We then share the event on social media far and wide several times ahead of the event. You will most likely be tagged in these shares so feel free to retweet and share the announcement yourself.
Once the event is done, we point people to the video so those who couldn’t join us live can watch it at a later date.
Once you have been a Read Science! guest, we keep a close eye on what you do, and if you have another book or article out or are recognized for some accolade, we announce these on our venues, too. We delight in sharing anything that helps to promote science writers and their works in order to encourage the general public to read along with us.
Joanne Manaster (@ScienceGoddess on twitter) is a cell biologist, on the faculty at the University of Illinois at Urbana–Champaign. Formerly a blogger at Scientific American (“PsiVid”), she is widely known for sharing her enthusiasm for science on social media, through book reviews, and on her website “Joanne Loves Science”.

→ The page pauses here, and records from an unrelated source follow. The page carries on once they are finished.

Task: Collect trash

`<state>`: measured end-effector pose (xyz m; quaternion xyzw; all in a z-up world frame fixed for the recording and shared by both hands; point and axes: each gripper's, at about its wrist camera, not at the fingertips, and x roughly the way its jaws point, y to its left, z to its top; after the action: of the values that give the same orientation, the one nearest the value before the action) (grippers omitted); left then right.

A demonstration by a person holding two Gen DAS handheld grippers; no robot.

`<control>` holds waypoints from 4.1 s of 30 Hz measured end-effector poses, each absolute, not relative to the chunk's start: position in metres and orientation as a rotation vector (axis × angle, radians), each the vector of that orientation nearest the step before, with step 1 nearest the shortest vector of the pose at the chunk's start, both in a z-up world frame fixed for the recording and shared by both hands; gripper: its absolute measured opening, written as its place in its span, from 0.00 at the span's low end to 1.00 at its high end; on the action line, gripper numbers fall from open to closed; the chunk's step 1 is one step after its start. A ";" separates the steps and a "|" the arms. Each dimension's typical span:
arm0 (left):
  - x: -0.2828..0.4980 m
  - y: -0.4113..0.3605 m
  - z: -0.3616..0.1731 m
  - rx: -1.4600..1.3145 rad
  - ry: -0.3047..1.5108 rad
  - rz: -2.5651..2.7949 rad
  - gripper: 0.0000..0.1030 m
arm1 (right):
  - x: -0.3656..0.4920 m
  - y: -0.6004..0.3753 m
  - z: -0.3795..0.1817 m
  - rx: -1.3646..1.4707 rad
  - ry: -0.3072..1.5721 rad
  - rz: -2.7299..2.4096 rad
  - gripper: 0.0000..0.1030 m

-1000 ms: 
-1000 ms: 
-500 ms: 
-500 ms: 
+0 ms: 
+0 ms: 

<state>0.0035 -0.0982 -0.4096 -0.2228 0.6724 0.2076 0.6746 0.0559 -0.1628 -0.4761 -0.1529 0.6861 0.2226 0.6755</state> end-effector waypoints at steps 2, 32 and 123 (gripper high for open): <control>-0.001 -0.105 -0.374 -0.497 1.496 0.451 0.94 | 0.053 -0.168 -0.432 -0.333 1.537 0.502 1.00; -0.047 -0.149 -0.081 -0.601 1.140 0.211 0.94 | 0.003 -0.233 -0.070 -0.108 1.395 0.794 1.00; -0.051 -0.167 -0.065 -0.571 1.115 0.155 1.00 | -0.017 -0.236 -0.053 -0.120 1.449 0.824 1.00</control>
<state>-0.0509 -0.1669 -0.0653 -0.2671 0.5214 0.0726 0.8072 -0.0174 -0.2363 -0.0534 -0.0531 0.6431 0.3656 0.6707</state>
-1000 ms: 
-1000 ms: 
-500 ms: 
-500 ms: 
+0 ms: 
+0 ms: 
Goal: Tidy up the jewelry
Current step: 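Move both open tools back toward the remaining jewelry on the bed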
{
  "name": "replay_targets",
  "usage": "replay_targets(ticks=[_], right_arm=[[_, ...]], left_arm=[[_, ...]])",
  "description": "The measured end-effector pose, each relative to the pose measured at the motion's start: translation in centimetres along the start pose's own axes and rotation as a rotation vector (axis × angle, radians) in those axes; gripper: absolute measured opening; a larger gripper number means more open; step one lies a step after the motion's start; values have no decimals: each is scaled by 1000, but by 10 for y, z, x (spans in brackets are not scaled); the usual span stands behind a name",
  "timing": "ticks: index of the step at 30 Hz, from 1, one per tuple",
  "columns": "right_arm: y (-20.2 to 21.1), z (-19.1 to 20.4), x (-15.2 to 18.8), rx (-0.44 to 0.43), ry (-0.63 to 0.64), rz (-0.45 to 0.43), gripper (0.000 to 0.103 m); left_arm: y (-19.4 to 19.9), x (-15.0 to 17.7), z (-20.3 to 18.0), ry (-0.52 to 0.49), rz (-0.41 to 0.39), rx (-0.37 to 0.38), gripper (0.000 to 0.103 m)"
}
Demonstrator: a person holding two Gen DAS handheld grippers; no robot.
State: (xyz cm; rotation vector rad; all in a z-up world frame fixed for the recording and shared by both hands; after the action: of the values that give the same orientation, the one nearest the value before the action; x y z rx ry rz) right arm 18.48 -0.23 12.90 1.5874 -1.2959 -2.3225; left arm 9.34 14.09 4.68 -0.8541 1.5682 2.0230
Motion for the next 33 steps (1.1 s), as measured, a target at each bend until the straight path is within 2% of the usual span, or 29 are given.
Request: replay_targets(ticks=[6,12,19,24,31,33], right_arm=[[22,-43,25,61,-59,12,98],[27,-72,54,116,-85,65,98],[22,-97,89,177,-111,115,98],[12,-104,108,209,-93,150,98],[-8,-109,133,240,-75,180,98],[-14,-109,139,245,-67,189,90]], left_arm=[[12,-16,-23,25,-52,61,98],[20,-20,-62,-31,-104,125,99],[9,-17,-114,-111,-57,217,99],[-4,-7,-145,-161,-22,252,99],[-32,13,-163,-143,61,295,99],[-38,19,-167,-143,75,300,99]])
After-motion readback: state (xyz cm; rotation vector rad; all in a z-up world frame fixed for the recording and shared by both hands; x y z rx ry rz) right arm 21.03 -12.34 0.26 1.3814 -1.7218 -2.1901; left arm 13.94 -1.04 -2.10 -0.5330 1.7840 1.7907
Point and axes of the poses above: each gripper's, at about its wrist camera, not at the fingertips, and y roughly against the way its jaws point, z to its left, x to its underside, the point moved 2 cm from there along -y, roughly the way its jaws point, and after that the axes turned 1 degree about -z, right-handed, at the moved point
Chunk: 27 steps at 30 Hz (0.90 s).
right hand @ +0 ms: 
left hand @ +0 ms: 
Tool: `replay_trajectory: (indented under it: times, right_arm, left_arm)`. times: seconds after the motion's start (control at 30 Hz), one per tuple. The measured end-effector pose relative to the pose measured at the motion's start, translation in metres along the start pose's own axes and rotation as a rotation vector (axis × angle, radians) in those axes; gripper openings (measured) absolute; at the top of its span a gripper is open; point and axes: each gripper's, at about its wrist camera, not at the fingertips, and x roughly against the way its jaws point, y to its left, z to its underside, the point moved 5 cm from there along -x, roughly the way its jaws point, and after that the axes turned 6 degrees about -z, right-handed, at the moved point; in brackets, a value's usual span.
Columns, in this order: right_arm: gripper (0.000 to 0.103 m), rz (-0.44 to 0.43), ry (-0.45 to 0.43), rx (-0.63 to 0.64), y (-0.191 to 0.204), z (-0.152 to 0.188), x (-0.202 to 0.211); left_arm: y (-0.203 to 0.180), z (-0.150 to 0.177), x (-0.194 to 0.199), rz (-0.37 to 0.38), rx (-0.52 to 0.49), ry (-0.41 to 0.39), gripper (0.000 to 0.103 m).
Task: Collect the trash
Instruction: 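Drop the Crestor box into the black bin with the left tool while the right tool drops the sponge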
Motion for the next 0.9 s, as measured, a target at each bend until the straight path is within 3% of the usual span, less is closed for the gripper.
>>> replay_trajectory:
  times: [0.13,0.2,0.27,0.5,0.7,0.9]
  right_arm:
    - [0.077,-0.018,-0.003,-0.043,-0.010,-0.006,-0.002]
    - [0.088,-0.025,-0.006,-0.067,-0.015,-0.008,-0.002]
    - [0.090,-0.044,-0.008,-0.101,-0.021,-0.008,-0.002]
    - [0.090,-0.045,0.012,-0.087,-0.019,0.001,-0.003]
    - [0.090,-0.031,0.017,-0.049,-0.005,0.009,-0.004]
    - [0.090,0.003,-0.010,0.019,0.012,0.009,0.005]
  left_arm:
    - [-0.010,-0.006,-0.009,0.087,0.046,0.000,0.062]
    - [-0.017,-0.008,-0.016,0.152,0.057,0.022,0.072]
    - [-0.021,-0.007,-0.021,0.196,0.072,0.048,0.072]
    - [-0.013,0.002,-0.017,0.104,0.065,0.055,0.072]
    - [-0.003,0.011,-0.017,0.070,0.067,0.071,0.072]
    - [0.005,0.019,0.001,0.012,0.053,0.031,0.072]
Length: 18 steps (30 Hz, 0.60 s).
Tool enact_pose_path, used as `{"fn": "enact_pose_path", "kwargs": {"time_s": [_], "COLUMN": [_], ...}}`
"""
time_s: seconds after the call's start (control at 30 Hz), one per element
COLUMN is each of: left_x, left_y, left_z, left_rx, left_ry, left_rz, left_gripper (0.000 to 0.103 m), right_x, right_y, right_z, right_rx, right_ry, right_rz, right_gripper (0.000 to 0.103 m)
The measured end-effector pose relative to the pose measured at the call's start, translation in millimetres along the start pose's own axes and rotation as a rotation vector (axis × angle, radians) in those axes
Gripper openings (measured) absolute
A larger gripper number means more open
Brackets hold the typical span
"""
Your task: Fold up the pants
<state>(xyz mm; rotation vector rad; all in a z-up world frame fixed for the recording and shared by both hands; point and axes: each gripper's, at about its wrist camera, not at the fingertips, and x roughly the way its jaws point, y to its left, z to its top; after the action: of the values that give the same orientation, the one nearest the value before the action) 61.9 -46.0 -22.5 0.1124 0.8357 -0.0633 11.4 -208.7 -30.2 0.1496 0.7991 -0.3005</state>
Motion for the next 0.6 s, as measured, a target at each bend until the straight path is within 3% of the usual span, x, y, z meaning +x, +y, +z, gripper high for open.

Jeff Shaumeyer (@Scienticity on twitter) is an experimental physicist who has worked in academic research (University of Maryland), been Project Scientist for a Space Shuttle experiment, wrote test software for a new Hubble Space Telescope computer, developed a satellite-communications network to collect data from oceanographic buoys, and now shares his enthusiasm for science through “Read Science!” and the nonprofit Ars Hermeneutica, Limited, which he founded in 2004.
After knowing each other virtually for years, they finally met in person in November 2014.